On one occasion, she remembers voting for “a guy called Antony Deaker” but can’t recall who he was representing at the time (at one point, Deaker ran for the McGillicuddy Serious party). Just once, while at university, she voted for the Greens – but proudly adds that she has never backed Labour. “I was quite a socialist,” says Redmayne. “I love that quote: ‘If you’re not a socialist in your 20s, you haven’t got a heart – and if you’re not a conservative in your 40s, you haven’t got a head’.”
The Green Party of today has “lost its way”, she says. “Tariana Turia got it with the Māori Party – she could work with anyone,” she explains. “Peter Dunne [of United Future] always got it, always made sure he was around the cabinet table. The Greens should stick to their knitting.”
Redmayne’s not too keen on some of National’s friends either. She criticises Act for its “hardline” policies around Māori issues, beneficiaries and youth offending. “Pensioners living in… flats in Feilding freak out about Act, because they want to cut the winter warmer payment and for a lot of those guys that’s what lets them turn the heating on,” she says. “Another thing I differ [on] from Act… I think if you can save a 17-year-old rather than putting them into the adult criminal justice system… Chester Borrows was a big advocate of that, he’s another one I admire.”
And she doesn’t “trust” Winston Peters, not after he propped up Labour. “I can’t forget 2017.” It’s entirely possible that in just over a week, he could be propping up her party instead.
Someone she does speak highly of is her potential future boss Christopher Luxon, calling him “a leader for our time”. She’s confident that, given our MMP environment, he’d be capable of bringing other parties into line in a coalition. “Right now, we don’t need a flash Harry, we don’t need someone who’s got a huge amount of political experience,” Redmayne says. “Leadership comes in all shapes and sizes. I love his focus on outcomes.”
Redmayne was selected to be National’s Rangitīkei candidate in November last year, which she says gave her an extended runway to campaign. “I’ve been to the opening of an envelope, basically,” she says. “I’ve thrown a gumboot at Taihape gumboot day – but I enjoy that. That’s the part of it I really enjoy… It’s really important not to lose touch with your community.”

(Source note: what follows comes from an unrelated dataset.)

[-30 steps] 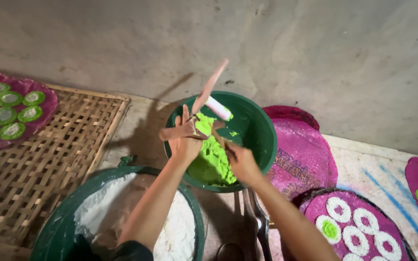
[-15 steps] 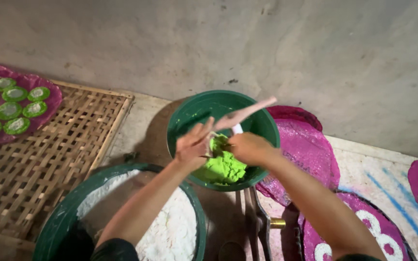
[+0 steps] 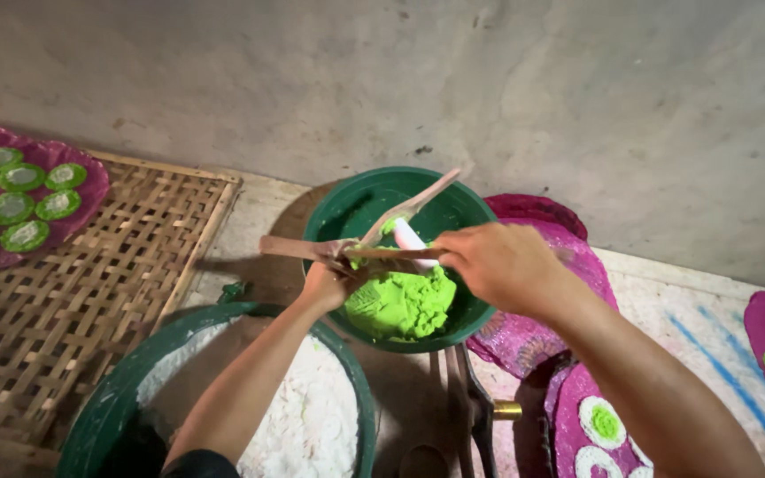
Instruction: The person uses a wooden mold to shape green and white dough into small circular snacks and places them on a tray.
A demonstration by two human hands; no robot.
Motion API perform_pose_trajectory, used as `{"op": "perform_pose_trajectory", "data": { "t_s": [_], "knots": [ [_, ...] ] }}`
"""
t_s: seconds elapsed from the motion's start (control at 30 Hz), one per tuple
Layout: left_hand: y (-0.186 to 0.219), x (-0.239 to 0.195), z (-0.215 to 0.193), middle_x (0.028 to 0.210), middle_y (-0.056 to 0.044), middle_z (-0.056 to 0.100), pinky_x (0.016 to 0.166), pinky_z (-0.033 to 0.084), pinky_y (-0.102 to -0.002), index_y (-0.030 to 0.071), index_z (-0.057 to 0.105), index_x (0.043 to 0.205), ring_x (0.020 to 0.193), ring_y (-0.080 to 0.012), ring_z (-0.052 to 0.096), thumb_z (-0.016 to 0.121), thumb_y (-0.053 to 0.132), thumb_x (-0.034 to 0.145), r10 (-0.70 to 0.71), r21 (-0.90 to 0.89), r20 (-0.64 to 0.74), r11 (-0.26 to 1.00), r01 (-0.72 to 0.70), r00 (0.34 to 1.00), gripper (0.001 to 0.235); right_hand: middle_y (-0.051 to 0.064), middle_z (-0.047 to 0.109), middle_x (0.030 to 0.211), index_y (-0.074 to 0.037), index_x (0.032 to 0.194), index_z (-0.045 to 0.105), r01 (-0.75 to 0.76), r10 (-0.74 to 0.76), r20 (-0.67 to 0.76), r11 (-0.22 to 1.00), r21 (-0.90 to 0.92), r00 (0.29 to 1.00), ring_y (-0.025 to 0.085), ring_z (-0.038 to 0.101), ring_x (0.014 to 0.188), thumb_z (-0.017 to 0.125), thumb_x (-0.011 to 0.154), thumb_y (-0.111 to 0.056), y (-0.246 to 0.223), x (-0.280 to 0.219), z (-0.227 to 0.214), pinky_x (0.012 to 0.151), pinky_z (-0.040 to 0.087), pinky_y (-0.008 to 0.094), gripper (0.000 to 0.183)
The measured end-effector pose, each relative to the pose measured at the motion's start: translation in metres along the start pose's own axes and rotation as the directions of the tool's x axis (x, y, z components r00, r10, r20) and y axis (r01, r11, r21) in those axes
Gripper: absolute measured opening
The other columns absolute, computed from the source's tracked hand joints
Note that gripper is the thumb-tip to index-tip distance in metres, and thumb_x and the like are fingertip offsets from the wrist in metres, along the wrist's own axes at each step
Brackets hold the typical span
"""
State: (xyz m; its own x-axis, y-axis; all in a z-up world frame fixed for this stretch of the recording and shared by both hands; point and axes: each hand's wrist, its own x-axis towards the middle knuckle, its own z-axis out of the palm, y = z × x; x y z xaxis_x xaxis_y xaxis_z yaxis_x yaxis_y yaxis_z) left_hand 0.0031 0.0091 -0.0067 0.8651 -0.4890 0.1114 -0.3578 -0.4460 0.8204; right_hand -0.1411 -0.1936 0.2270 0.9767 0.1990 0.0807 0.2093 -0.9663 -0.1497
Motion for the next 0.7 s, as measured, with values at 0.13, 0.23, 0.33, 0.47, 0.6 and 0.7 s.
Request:
{"op": "perform_pose_trajectory", "data": {
  "t_s": [0.13,0.23,0.33,0.47,0.6,0.7],
  "knots": [
    [0.004,-0.009,0.003,0.108,-0.012,0.075,0.082,0.057,-0.036,0.008,0.062,0.129,0.096,-0.0236,0.073,0.08,0.024,0.076,0.116,-0.111,0.008,0.987,-0.114,0.993,0.058,0.01,0.074,0.086,-0.027,0.106,0.074,-0.042,0.061,0.149,0.991,-0.129,0.987,0.036,0.071,0.079,0.059,0.092,-0.029,0.01,0.005,0.01,0.065,0.054,0.054,0.021],
    [0.014,-0.008,0.009,0.113,-0.012,0.073,0.084,0.058,-0.035,0.006,0.06,0.132,0.098,-0.0233,0.072,0.077,0.023,0.078,0.163,-0.114,0.083,0.982,-0.153,0.983,0.06,0.01,0.074,0.082,-0.023,0.098,0.075,-0.026,0.068,0.196,0.978,-0.209,0.978,0.033,0.072,0.076,0.061,0.09,-0.027,0.009,0.014,0.023,0.064,0.056,0.05,0.017],
    [0.026,-0.01,0.02,0.117,-0.011,0.071,0.087,0.056,-0.036,0.007,0.058,0.135,0.103,-0.0242,0.069,0.077,0.026,0.078,0.197,-0.016,0.135,0.98,-0.197,0.971,0.063,0.01,0.074,0.083,-0.016,0.092,0.074,0.104,-0.028,0.241,0.945,-0.31,0.97,0.03,0.072,0.072,0.061,0.089,-0.019,-0.02,0.023,0.053,0.062,0.058,0.045,0.014],
    [0.035,-0.016,0.006,0.123,-0.011,0.068,0.092,0.053,-0.037,0.008,0.056,0.138,0.109,-0.0253,0.066,0.076,0.031,0.078,0.153,0.138,0.158,0.975,-0.175,0.975,0.067,0.011,0.073,0.083,-0.011,0.094,0.072,0.147,-0.046,0.25,0.903,-0.404,0.967,0.027,0.073,0.067,0.06,0.087,-0.013,-0.037,0.021,0.058,0.056,0.058,0.042,0.014],
    [0.034,-0.016,-0.024,0.128,-0.01,0.064,0.098,0.051,-0.037,0.009,0.055,0.141,0.115,-0.0264,0.062,0.075,0.036,0.078,0.057,0.267,0.111,0.96,-0.085,0.992,0.071,0.01,0.073,0.077,-0.014,0.096,0.073,0.058,-0.032,0.102,0.962,-0.267,0.994,0.029,0.073,0.065,0.06,0.084,-0.011,-0.007,0.002,0.026,0.052,0.056,0.044,0.018],
    [0.034,-0.01,-0.025,0.133,-0.01,0.062,0.101,0.049,-0.038,0.01,0.053,0.143,0.12,-0.0272,0.06,0.074,0.039,0.078,0.115,0.343,0.176,0.924,-0.17,0.978,0.074,0.009,0.073,0.08,-0.013,0.092,0.072,0.088,-0.037,0.153,0.936,-0.342,0.988,0.029,0.073,0.068,0.061,0.087,-0.017,-0.002,0.006,0.034,0.054,0.057,0.041,0.013]
  ]
}}
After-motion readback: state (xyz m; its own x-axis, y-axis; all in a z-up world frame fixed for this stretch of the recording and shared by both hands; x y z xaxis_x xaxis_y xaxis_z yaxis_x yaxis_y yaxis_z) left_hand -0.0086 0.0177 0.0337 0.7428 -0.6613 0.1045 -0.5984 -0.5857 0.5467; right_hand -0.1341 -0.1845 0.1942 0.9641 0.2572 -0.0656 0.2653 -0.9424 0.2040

The part of it she’s less excited by is the packed schedule of public meetings and debates, but not because she doesn’t like to face scrutiny or meet voters. Instead she admits to getting nervous when it comes to public speaking. She loves meeting people one on one. “I get energised by it,” says Redmayne. “Talking to people in business or knocking on doors, but I don’t know why I get nervous [in public settings].”
Ranked at number 21 on National’s list – ahead of almost all other first-time National candidates – means Redmayne’s likely to become an MP regardless of the result in Rangitīkei. The high position was a “shout out” to rural and provincial New Zealand, she posits.
But it hasn’t made her complacent. “I’m not interested in being a list MP,” she says. “I want to be the member of parliament for Rangitīkei.” In just 11 days time, she probably will be.